▶ TASK PROMPT:
Word-for-word transcription is needed for all of the entries.
===== INPUT DATA
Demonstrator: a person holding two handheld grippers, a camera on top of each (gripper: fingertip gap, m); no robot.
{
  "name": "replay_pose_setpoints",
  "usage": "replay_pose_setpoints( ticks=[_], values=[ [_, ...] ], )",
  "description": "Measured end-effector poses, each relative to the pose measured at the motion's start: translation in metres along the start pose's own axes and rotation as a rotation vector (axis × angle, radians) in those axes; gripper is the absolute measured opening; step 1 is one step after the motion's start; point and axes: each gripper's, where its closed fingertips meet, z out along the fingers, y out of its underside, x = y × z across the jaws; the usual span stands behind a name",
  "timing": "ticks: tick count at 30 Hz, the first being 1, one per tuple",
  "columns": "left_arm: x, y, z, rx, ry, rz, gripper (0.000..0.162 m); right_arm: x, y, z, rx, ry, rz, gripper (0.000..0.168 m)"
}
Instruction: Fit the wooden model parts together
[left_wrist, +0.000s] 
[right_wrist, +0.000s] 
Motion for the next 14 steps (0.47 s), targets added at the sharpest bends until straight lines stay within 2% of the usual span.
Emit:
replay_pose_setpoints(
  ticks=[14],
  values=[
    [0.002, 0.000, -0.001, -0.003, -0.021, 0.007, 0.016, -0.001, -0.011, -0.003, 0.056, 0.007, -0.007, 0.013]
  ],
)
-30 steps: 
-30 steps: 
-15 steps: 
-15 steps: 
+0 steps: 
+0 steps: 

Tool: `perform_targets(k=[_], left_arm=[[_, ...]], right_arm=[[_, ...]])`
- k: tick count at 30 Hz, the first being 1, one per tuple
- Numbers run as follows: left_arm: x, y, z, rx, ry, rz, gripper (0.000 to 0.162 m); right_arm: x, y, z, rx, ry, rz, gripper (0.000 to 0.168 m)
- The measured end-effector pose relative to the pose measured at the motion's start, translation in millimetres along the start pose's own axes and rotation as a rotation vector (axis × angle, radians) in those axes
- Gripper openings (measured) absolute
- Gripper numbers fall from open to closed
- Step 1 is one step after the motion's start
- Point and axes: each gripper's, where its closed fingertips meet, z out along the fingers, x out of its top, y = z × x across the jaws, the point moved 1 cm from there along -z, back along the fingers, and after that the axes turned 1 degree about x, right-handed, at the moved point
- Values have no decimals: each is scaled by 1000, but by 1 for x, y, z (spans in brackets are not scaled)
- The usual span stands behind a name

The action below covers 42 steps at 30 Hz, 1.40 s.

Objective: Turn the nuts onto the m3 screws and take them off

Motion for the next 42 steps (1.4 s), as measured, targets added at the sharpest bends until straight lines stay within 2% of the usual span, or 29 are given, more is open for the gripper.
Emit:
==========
▶ RESPONSE TO THE EXERCISE:
Demonstrator: a person holding two handheld grippers, a camera on top of each (gripper: fingertip gap, m); no robot.
{
  "name": "replay_pose_setpoints",
  "usage": "replay_pose_setpoints( ticks=[_], values=[ [_, ...] ], )",
  "description": "Measured end-effector poses, each relative to the pose measured at the motion's start: translation in metres along the start pose's own axes and rotation as a rotation vector (axis × angle, radians) in those axes; gripper is the absolute measured opening; step 1 is one step after the motion's start; point and axes: each gripper's, where its closed fingertips meet, z out along the fingers, y out of its underside, x = y × z across the jaws; the usual span stands behind a name",
  "timing": "ticks: tick count at 30 Hz, the first being 1, one per tuple",
  "columns": "left_arm: x, y, z, rx, ry, rz, gripper (0.000..0.162 m); right_arm: x, y, z, rx, ry, rz, gripper (0.000..0.168 m)"
}
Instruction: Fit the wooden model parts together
[left_wrist, +0.000s] 
[right_wrist, +0.000s] 
Motion for the next 14 steps (0.47 s), targets added at the sharpest bends until straight lines stay within 2% of the usual span.
Emit:
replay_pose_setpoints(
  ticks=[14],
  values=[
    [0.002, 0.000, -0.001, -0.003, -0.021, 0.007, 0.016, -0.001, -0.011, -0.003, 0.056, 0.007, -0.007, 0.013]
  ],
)
-30 steps: 
-30 steps: 
-15 steps: 
-15 steps: 
+0 steps: 
+0 steps: 

Tool: `perform_targets(k=[_], left_arm=[[_, ...]], right_arm=[[_, ...]])`
- k: tick count at 30 Hz, the first being 1, one per tuple
- Numbers run as follows: left_arm: x, y, z, rx, ry, rz, gripper (0.000 to 0.162 m); right_arm: x, y, z, rx, ry, rz, gripper (0.000 to 0.168 m)
- The measured end-effector pose relative to the pose measured at the motion's start, translation in millimetres along the start pose's own axes and rotation as a rotation vector (axis × angle, radians) in those axes
- Gripper openings (measured) absolute
- Gripper numbers fall from open to closed
- Step 1 is one step after the motion's start
- Point and axes: each gripper's, where its closed fingertips meet, z out along the fingers, x out of its top, y = z × x across the jaws, the point moved 1 cm from there along -z, back along the fingers, and after that the axes turned 1 degree about x, right-handed, at the moved point
- Values have no decimals: each is scaled by 1000, but by 1 for x, y, z (spans in brackets are not scaled)
- The usual span stands behind a name

The action below covers 42 steps at 30 Hz, 1.40 s.

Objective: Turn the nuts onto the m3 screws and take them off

Motion for the next 42 steps (1.4 s), as measured, targets added at the sharpest bends until straight lines stay within 2% of the usual span, or 29 are given, more is open for the gripper.
Emit:

No further output is required for this exercise.